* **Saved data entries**
● ● ● ● ● ● ●

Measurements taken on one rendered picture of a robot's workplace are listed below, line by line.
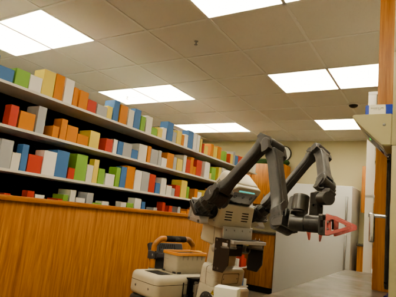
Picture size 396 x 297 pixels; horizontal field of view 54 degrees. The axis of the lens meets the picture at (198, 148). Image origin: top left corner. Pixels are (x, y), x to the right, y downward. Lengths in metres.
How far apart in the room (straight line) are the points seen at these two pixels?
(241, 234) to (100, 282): 1.33
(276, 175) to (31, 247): 1.62
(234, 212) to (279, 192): 0.61
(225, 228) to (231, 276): 0.26
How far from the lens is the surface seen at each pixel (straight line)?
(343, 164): 7.05
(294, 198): 1.40
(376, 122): 1.33
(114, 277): 3.16
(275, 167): 1.56
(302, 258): 6.42
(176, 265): 2.25
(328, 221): 1.30
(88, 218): 2.87
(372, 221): 1.33
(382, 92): 1.75
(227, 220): 2.04
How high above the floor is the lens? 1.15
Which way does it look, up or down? 10 degrees up
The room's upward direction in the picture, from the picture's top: 6 degrees clockwise

● ● ● ● ● ● ●

* **What to work on**
Keep the pictures out and transcribe the entries exactly.

* **Final answer**
Measurements taken on one rendered picture of a robot's workplace are listed below, line by line.
Picture size 396 x 297 pixels; horizontal field of view 54 degrees. The axis of the lens meets the picture at (198, 148). Image origin: top left corner. Pixels are (x, y), x to the right, y downward. Lengths in metres.
How far apart in the room (straight line) are the points seen at these two pixels?
(241, 234) to (100, 282): 1.33
(276, 175) to (31, 247): 1.62
(234, 212) to (279, 192): 0.61
(225, 228) to (231, 276): 0.26
How far from the lens is the surface seen at each pixel (straight line)?
(343, 164): 7.05
(294, 198): 1.40
(376, 122): 1.33
(114, 277): 3.16
(275, 167): 1.56
(302, 258): 6.42
(176, 265): 2.25
(328, 221): 1.30
(88, 218): 2.87
(372, 221): 1.33
(382, 92): 1.75
(227, 220): 2.04
How high above the floor is the lens? 1.15
Which way does it look, up or down? 10 degrees up
The room's upward direction in the picture, from the picture's top: 6 degrees clockwise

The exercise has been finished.